─── RECORDS

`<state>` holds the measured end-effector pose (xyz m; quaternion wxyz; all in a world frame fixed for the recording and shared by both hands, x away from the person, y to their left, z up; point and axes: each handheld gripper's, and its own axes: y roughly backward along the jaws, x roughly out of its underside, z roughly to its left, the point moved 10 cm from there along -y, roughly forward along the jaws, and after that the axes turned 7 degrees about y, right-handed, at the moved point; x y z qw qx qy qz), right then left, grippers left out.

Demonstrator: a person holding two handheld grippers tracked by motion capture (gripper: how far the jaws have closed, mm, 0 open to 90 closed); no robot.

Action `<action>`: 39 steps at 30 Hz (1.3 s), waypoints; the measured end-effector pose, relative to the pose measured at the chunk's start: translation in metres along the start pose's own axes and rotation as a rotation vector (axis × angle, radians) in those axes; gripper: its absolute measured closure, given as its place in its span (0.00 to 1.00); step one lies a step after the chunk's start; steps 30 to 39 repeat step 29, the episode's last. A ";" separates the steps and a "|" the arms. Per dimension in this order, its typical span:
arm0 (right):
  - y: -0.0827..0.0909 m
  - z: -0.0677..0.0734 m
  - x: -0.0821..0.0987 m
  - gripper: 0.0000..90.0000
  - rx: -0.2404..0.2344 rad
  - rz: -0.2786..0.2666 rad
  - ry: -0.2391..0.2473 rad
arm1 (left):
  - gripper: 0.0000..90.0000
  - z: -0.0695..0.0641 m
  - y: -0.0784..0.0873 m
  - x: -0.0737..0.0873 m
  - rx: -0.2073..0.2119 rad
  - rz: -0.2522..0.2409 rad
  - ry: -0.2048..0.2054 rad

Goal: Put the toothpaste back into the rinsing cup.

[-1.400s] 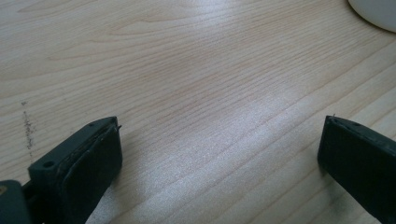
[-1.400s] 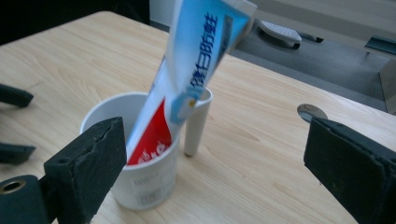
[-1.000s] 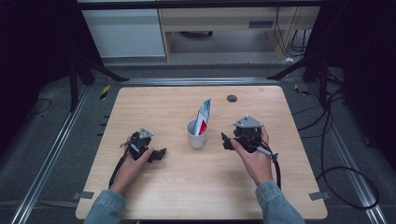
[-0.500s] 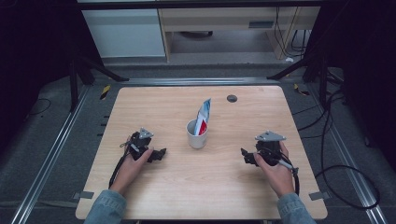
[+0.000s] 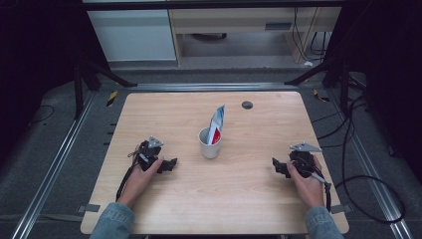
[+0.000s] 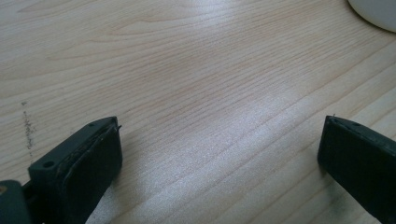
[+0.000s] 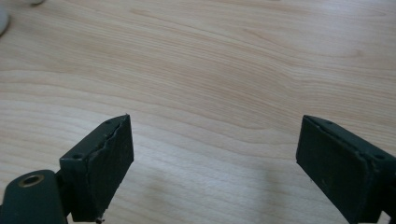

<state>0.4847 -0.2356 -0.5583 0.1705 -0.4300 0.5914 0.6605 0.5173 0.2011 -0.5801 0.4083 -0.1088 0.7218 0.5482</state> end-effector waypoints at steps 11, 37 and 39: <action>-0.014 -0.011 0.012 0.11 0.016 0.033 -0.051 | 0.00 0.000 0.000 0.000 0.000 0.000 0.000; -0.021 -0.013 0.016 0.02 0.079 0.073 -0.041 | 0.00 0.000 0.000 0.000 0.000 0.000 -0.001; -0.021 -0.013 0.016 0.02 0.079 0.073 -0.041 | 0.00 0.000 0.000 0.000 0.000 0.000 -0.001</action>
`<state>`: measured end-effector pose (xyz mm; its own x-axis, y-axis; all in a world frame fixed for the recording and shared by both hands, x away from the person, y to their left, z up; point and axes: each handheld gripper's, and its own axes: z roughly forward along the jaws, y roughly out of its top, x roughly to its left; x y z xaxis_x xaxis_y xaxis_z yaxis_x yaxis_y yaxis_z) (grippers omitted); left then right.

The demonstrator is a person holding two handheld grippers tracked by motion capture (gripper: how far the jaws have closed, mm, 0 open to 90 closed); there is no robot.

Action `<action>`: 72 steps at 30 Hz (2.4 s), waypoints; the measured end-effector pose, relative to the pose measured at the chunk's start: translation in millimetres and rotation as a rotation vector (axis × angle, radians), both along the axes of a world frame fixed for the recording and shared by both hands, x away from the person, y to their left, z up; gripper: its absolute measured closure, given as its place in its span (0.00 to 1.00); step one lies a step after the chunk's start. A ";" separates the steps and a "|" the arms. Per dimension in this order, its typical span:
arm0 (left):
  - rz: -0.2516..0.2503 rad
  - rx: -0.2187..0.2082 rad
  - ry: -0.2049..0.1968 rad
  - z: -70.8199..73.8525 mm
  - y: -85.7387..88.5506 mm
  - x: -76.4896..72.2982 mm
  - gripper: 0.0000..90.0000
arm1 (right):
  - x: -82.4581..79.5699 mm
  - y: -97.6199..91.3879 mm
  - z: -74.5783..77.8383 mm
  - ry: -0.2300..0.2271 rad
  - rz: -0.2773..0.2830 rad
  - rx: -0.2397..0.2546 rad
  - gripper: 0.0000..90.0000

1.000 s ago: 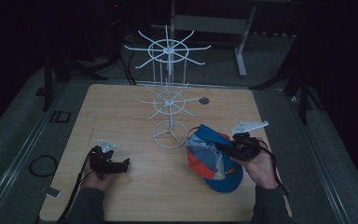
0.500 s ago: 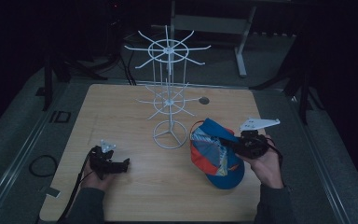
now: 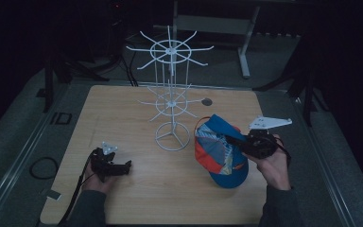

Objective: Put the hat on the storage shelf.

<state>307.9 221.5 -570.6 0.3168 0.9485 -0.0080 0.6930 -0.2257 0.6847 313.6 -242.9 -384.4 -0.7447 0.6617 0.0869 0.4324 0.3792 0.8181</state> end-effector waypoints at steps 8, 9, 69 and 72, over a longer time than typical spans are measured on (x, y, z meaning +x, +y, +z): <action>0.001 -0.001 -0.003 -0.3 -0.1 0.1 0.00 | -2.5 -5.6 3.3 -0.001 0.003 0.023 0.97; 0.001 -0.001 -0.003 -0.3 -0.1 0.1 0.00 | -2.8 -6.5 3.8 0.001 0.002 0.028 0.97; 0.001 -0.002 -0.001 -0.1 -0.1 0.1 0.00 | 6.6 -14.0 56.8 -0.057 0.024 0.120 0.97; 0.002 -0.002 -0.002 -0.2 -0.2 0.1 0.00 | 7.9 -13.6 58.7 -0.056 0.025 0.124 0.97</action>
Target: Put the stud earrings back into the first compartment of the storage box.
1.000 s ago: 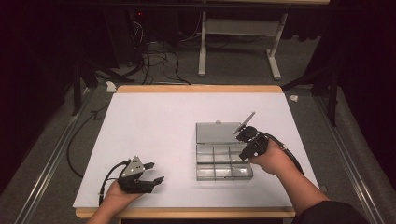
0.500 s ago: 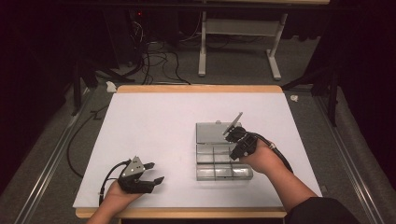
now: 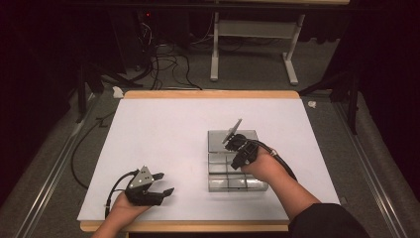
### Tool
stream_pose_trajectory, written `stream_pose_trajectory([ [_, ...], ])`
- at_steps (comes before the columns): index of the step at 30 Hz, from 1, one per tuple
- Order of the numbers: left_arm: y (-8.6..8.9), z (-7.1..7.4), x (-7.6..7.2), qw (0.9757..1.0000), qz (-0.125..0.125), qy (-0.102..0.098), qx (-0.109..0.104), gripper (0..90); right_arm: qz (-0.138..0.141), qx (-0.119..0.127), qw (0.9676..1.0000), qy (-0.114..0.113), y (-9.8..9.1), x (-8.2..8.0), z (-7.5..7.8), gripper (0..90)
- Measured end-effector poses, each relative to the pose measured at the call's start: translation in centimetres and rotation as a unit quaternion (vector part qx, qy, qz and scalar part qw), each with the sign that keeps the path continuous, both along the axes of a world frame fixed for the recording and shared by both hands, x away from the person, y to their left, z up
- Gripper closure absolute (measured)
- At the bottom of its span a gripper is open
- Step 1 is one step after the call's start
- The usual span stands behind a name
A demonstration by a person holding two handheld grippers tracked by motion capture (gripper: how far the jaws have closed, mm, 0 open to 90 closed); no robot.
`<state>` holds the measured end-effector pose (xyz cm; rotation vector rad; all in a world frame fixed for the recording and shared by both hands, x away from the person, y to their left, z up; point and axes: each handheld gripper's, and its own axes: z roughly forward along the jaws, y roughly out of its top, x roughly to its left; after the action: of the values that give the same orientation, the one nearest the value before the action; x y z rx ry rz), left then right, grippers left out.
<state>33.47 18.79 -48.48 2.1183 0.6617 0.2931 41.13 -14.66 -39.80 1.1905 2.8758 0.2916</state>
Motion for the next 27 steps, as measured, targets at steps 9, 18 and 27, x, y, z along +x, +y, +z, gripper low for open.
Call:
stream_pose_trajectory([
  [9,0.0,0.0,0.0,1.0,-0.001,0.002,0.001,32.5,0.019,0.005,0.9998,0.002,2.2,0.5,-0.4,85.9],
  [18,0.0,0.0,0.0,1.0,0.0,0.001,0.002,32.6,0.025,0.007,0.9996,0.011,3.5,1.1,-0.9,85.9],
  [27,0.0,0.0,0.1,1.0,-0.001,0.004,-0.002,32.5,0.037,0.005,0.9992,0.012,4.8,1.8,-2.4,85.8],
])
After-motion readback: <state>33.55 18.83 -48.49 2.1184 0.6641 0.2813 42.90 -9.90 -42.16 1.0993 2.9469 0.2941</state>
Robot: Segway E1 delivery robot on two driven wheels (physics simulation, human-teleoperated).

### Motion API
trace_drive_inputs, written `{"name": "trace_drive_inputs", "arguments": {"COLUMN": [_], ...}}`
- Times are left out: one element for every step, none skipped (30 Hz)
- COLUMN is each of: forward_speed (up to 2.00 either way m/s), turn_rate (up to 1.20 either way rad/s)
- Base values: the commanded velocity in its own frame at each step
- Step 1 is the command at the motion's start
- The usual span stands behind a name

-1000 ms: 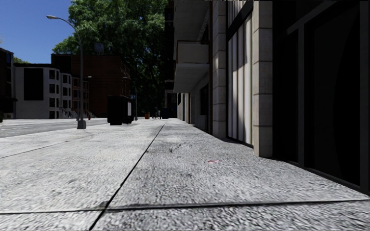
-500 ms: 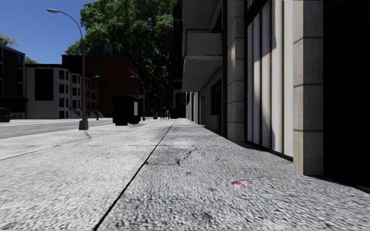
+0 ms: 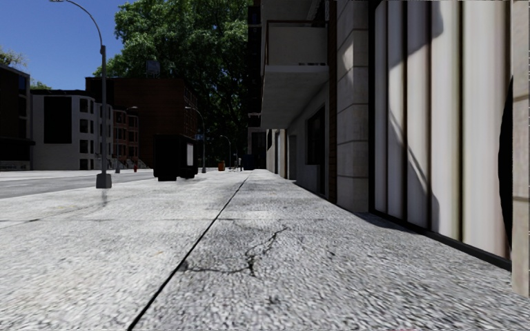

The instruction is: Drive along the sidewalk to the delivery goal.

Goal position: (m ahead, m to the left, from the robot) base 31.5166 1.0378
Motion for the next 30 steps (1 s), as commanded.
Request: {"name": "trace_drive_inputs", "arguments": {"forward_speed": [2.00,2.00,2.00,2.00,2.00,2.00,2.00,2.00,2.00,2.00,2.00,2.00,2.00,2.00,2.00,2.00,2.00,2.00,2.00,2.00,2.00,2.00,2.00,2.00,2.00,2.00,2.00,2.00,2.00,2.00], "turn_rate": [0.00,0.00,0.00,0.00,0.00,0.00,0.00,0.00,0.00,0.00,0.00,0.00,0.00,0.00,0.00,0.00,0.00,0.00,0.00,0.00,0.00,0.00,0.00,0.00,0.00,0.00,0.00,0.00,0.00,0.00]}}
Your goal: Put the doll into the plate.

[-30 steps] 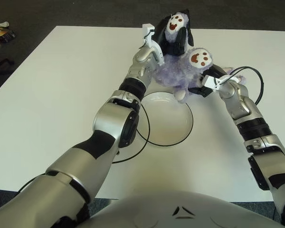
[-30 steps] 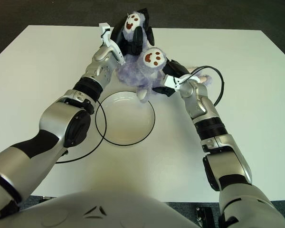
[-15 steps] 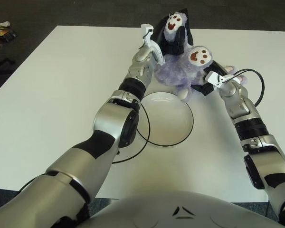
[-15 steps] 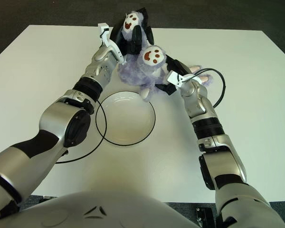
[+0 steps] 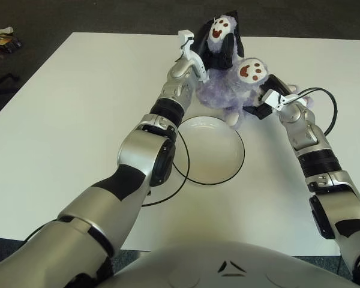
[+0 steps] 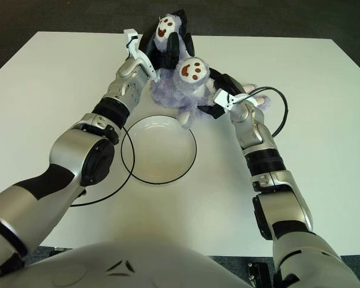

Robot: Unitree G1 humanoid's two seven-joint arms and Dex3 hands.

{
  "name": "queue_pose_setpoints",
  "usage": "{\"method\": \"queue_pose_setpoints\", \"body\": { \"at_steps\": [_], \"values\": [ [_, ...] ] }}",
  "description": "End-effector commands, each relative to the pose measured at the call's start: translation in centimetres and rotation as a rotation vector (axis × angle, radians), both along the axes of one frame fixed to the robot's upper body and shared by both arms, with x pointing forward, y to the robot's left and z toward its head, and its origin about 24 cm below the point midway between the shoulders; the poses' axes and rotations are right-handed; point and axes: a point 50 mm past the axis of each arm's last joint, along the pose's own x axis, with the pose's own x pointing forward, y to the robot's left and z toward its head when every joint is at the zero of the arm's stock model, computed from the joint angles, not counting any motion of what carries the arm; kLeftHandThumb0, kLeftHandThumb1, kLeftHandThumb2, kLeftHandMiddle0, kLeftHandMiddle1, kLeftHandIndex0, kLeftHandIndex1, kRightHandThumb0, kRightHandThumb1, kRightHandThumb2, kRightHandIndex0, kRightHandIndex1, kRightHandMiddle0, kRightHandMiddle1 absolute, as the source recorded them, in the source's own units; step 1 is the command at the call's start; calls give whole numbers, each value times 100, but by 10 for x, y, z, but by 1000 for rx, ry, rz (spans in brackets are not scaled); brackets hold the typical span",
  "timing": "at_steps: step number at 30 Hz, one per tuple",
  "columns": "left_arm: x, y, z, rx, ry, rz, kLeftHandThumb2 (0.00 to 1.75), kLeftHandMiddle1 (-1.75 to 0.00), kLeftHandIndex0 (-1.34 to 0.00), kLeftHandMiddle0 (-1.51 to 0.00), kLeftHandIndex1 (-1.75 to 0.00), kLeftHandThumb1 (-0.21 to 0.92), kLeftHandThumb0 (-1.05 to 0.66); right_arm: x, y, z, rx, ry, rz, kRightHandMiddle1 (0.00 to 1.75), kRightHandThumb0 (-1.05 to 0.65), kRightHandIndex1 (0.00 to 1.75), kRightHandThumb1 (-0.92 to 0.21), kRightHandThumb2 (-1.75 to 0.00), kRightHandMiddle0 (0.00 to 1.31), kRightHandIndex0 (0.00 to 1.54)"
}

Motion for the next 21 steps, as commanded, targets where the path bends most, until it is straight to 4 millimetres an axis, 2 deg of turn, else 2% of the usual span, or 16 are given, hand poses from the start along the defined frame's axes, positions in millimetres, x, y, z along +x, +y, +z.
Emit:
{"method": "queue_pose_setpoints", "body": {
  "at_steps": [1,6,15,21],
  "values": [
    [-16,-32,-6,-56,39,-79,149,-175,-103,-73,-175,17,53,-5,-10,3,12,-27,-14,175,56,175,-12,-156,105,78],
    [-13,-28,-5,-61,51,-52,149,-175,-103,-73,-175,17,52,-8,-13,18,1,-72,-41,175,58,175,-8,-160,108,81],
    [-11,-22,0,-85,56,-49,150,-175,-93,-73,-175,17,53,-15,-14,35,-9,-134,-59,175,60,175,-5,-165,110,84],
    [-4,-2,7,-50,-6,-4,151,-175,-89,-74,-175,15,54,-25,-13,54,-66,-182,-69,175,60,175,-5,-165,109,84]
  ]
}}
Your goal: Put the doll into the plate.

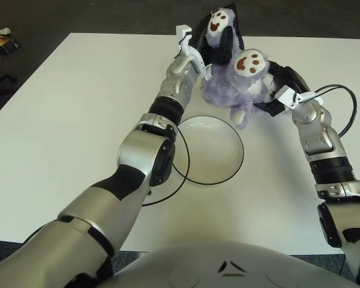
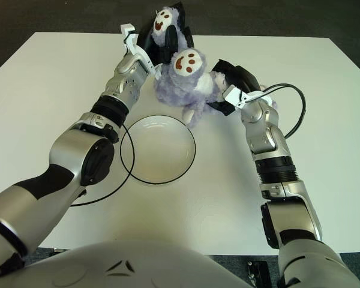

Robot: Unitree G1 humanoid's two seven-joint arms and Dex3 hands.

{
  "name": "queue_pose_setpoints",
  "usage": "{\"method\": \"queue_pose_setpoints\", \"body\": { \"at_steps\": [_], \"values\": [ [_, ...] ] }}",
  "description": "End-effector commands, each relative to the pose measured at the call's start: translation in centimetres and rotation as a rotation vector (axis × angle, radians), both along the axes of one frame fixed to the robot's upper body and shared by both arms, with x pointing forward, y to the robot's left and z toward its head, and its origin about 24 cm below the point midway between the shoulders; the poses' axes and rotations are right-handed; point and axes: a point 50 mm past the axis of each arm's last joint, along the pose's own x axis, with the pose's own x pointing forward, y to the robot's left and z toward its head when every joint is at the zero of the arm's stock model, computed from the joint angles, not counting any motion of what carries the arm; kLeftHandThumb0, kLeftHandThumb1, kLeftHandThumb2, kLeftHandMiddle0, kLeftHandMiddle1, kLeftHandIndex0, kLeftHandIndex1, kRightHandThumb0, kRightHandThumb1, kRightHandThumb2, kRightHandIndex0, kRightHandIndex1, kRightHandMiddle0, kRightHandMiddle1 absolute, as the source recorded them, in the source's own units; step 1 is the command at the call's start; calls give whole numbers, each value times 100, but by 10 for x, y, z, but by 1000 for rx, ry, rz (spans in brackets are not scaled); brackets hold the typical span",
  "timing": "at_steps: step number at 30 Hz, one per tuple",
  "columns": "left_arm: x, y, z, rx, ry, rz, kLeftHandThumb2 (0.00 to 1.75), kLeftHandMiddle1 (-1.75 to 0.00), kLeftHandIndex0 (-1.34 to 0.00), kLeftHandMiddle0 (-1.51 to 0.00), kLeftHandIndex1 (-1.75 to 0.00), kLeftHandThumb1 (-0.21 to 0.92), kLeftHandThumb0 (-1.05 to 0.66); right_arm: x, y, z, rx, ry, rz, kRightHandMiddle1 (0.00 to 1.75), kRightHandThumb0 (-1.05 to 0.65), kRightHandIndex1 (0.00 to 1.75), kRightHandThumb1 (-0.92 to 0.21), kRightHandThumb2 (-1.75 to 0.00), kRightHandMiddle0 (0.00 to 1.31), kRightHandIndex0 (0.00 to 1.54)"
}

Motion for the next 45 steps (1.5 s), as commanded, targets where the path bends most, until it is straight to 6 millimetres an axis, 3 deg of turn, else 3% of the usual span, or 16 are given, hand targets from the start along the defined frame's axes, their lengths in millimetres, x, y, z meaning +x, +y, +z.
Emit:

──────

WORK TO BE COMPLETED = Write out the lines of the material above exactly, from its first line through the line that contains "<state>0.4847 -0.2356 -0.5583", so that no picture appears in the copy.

RESULT OF THIS TASK =
`<state>` holds the measured end-effector pose (xyz m; quaternion wxyz; all in a world frame fixed for the recording and shared by both hands, x away from the person, y to their left, z up; point and axes: each handheld gripper's, and its own axes: y roughly backward along the jaws, x roughly out of its underside, z roughly to its left, the point moved 10 cm from there along -y, roughly forward along the jaws, and after that the axes turned 7 degrees about y, right-handed, at the moved point; x y z qw qx qy qz), right then left, grippers left out.

Demonstrator: a person holding two handheld grippers tracked by motion capture (gripper: how far the jaws have closed, mm, 0 open to 90 closed); no robot.

Action `<action>`: 39 steps at 30 Hz (1.3 s), waypoints; the measured end-effector pose, relative to the pose measured at the chunk's start: translation in metres along the start pose's own axes and rotation as a rotation vector (axis × angle, radians) in those axes; gripper: its absolute measured closure, given as its place in its span (0.00 to 1.00); step one lies a step after the chunk's start; steps 30 to 39 repeat step 29, the episode's last. A ";" separates the steps and a "|" the arms. Per dimension in this order, its typical span:
arm0 (right):
  - y: -0.0827..0.0909 m
  - z: -0.0677..0.0734 m
  - x: -0.0821..0.0987 m
  - gripper: 0.0000..90.0000
  - rx: -0.2404..0.2344 rad
  - rz: -0.2786..0.2666 rad
  - ry: -0.2391..0.2473 rad
arm1 (left):
  - gripper: 0.0000..90.0000
  - z: -0.0695..0.0641 m
  - y: -0.0784..0.0873 m
  - x: -0.0737..0.0873 m
  - rx: -0.2073..0.2119 rad
  - rz: -0.2522..0.2409 rad
  - ry: -0.2048..0.2054 rad

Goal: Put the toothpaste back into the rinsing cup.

[-1.400s] 
[-1.400s] 
[-1.000s] 
[-0.500s] 
[+0.000s] 
[+0.000s] 
[+0.000s] 

<state>0.4847 -0.2356 -0.5583 0.1705 -0.4300 0.5914 0.6605 0.5173 0.2011 -0.5801 0.4083 -0.1088 0.7218 0.5482</state> end-effector waypoints at steps 11, 37 and 39: <action>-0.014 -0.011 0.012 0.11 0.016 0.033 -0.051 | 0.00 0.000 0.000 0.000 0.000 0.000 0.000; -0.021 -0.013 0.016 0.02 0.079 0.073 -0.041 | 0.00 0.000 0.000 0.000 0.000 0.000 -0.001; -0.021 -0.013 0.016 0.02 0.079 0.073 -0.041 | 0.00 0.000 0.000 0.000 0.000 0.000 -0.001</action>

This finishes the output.